- Education: Queensland University of Technology
- Awards: JH Mitchell Medal (2020); Christopher Heyde Medal (2020);
- Scientific career
- Fields: Mathematics
- Workplaces: University of Melbourne
- Thesis: Mathematical Modelling of Chronic Wound Healing (2009)
- Doctoral advisor: Dr. Sean McElwain

= Jennifer Flegg =

Australian mathematician

Jennifer A. Flegg is an Australian mathematician and professor of applied mathematics in the School of Mathematics and Statistics at the University of Melbourne.

==Education and career==
Flegg received her PhD in Applied Mathematics from Queensland University of Technology in 2009. Her dissertation, "Mathematical Modelling of Chronic Wound Healing", was supervised by Dr. Sean McElwain. From 2010 to 2013, she was a researcher at the University of Oxford developing mathematical models for the spread of resistance to antimalarial drugs. From 2014 to early 2017, she was a mathematical lecturer in the School of Mathematical Sciences at Monash University. In May 2017, she joined the School of Mathematics and Statistics at the University of Melbourne as a senior lecturer in Applied Mathematics and was promoted to associate professor in 2020 and again to Professor in 2022.

Flegg is an expert in the field of mathematical biology, with special focus in infectious disease epidemiology, wound healing and tumor growth.
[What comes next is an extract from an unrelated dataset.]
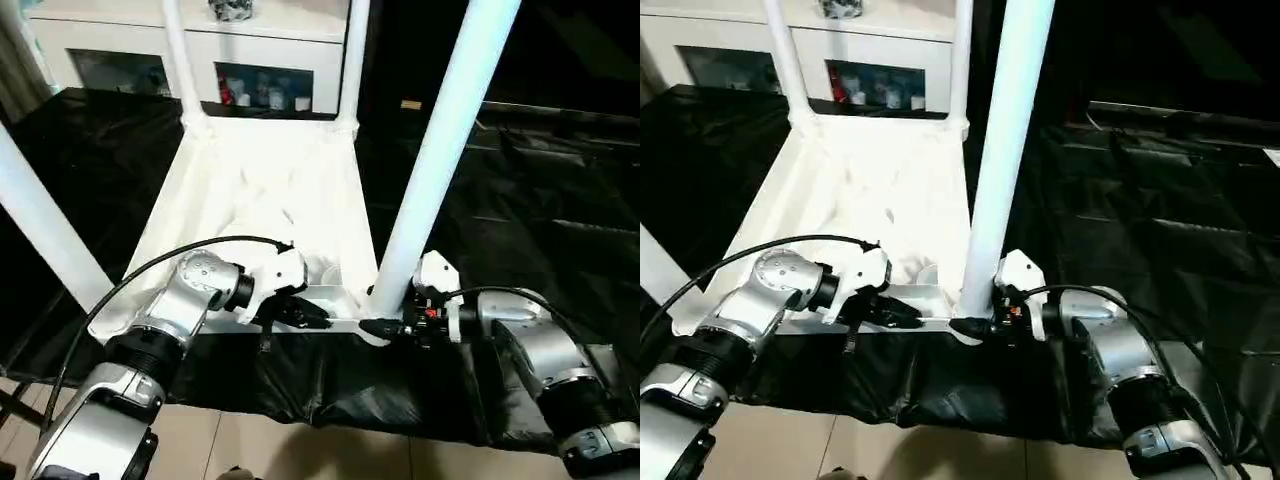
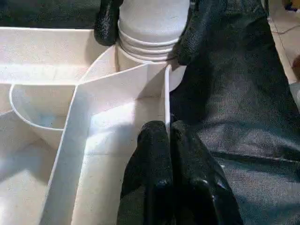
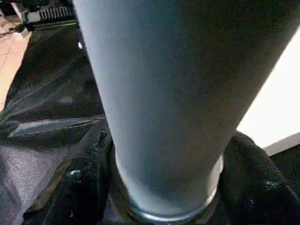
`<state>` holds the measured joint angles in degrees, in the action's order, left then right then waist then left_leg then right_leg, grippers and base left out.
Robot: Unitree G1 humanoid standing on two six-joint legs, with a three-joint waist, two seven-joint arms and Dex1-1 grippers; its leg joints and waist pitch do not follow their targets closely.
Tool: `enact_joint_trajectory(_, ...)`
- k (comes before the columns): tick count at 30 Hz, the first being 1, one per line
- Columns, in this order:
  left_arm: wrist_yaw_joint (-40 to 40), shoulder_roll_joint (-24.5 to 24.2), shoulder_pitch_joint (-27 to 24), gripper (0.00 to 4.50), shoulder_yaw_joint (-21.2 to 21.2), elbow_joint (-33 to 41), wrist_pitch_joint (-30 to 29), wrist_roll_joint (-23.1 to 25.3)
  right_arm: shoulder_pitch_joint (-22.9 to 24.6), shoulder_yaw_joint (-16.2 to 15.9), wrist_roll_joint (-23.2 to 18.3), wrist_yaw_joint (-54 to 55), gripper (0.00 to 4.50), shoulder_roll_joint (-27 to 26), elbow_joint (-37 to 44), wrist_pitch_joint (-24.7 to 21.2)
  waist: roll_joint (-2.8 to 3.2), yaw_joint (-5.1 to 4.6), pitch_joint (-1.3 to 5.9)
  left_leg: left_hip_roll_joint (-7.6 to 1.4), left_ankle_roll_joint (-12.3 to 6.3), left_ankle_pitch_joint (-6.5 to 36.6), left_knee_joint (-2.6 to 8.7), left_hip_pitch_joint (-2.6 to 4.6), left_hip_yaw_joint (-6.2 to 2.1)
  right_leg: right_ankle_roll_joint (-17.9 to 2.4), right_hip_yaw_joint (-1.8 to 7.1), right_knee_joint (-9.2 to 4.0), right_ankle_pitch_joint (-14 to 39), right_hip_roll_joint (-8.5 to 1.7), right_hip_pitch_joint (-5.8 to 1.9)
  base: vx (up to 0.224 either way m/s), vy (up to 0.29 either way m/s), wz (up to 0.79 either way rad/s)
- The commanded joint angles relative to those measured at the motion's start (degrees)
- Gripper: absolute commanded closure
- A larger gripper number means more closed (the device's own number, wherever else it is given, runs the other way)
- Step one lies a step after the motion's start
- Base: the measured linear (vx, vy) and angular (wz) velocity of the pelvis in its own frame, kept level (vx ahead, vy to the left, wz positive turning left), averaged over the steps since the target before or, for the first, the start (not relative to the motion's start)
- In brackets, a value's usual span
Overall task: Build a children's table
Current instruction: Rotate leg to tighten
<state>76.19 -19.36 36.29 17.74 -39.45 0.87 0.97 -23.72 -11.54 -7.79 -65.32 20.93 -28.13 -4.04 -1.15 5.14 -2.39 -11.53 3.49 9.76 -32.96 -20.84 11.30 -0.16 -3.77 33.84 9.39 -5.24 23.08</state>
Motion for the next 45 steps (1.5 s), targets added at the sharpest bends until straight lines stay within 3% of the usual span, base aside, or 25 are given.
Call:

As of 2020, Flegg also serves as an editorial board member for PLOS Computational Biology, eLife and the Bulletin of Mathematical Biology.

==Awards and honors==

In 2020, Flegg was awarded the JH Michell Medal for excellence in research by ANZIAM (Australian and New Zealand Industrial and Applied Mathematics), as well as the Christopher Heyde Medal from the Australian Academy of Science and the Society of Mathematical Biology.
In 2025, Flegg was awarded the EO Tuck Medal by the Australian Mathematical Society in recognition of her outstanding research and distinguished service to the field of applied mathematics. She was elected a Fellow of the Australian Academy of Science in 2026.